Это был крик отчаяния. В нем выразилось все страдание, все унижение, которые пришлось перенести несчастной. Со слезами на глазах Тамара привлекла к себе свою бедную подругу и нежно поцеловала ее в лоб.
— Не милостыню, а дружбу и поддержку приношу я тебе! Не волнуйся так, Ксения! Подумай о своем ребенке! Ради него ты должна жить и заботиться о своем здоровье.
— Нет, нет, я не хочу жить!.. У меня нет больше сил переносить нищету и позор!.. Как жестоко было возвратить меня опять к жизни!
— И тебя не ужасает мысль так позорно бросить на произвол судьбы своего ребенка?
— Может быть, Господь поможет ему! От меня же Он, должно быть, отвернулся и осудил за мои грехи.
— Не кощунствуй, Ксения! Отец Небесный не покидает никого из своих детей. Чем сильнее наше горе, тем больше милосердия проявляет Он к нам! А теперь успокойся. Мы сейчас поговорим с тобой, только прежде я хочу перевезти тебя из этой темной и сырой комнаты, где так трудно дышать.

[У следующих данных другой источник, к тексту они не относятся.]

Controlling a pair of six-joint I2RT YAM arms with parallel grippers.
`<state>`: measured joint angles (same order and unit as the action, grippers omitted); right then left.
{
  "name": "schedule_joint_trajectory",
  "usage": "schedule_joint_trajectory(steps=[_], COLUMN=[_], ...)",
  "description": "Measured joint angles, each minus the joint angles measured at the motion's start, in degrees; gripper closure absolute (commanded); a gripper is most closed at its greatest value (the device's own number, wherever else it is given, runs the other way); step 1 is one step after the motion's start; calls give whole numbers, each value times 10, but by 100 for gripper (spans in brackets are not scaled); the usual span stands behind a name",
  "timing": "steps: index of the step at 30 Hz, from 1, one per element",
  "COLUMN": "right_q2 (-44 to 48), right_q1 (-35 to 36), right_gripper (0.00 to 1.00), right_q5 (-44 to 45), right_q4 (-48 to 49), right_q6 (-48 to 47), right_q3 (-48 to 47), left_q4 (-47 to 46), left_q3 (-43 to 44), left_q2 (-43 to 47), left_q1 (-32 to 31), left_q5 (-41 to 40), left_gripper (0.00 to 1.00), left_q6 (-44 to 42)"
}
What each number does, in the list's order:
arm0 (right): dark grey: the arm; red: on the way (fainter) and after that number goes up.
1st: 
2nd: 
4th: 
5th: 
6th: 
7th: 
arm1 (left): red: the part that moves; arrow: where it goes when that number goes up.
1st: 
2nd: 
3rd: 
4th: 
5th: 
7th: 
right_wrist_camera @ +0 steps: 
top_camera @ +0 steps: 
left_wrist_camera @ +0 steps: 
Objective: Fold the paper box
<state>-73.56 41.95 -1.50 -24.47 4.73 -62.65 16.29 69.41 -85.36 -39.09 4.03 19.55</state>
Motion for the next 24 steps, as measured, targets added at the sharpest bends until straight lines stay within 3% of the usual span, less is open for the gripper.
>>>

Тамара приказала позвать хозяйку и спросила, нет ли у нее комнаты получше. Оказались свободными две большие и хорошо меблированные комнаты. Тамара немедленно наняла их, заплатив за месяц вперед, и приказала найти сиделку для больной и няньку для ребенка. Через двадцать минут больная была переведена в свое новое помещение. Вид туго набитого кошелька произвел чудеса. Все внезапно почувствовали необыкновенную жалость и стали относиться с участием к бедной жилице, которую несколько часов тому назад презирали и едва терпели. В глазах Ксении светились радость и признательность, когда Тамара, сев около постели, дружески заговорила с ней:
— Когда ты поправишься, мы поговорим и о прошедшем, и о будущем. Теперь же ты не заботься ни о чем и рассчитывай на меня. Впрочем, с одним делом необходимо покончить сейчас. Я знаю, что Катя и Надя поступили с тобой не очень великодушно и деликатно. Необходимо сейчас же отослать им их деньги. А чтоб это не повторялось в будущем, ты напишешь им, что родные, узнав о твоем положении, прислали тебе денег и что ты через несколько дней покинешь Петербург. Я распоряжусь, чтобы здесь говорили всем, что ты уехала. Хватит ли у тебя силы написать эти два письма? Я охотно бы сама сделала это для тебя, но не хочу, чтобы знали о моем участии в этом деле.
Несмотря на свою слабость, больная объявила, что напишет сама. Радость придала ей силы. Когда оба послания были отправлены, Тамара вручила своей подруге порядочную сумму денег, избавляющую ее от всяких забот о жизни, и обещала прислать фруктов, вина — одним словом, всего, что необходимо для выздоравливающей. Прощаясь с Ксенией, она сказала, что скоро опять навестит ее.
Вернувшись домой, Тамара прямо прошла к своему мужу и подробно рассказала ему все, что сделала.
— Ах, Магнус! Только сегодня почувствовала я, какое счастье быть богатой и иметь возможность делать добро! — с волнением сказала она. — Быть в состоянии облегчить чье-нибудь страдание — это истинное предвкушение небесного блаженства! Как мне жаль бедную Ксению! Она вдвойне несчастна, так как страдает от нищеты и от сознания, что сама виновата в своем несчастье. Слабая, безоружная в житейской борьбе, она была беззащитна против людской злобы. При мысли о Гапиусе, хоть он и умер, у меня переворачивается сердце. Неужели у этого животного не было ни сердца, ни совести, что он так бессовестно бросил жену после того как ясно показал, что гнался за одним только приданым? Что ужасно в нынешних людях, это то, что они даже не скрывают своей жадности! На людей смотрят, как на мешки с деньгами: если мешок пуст — его бросают без всякого сожаления.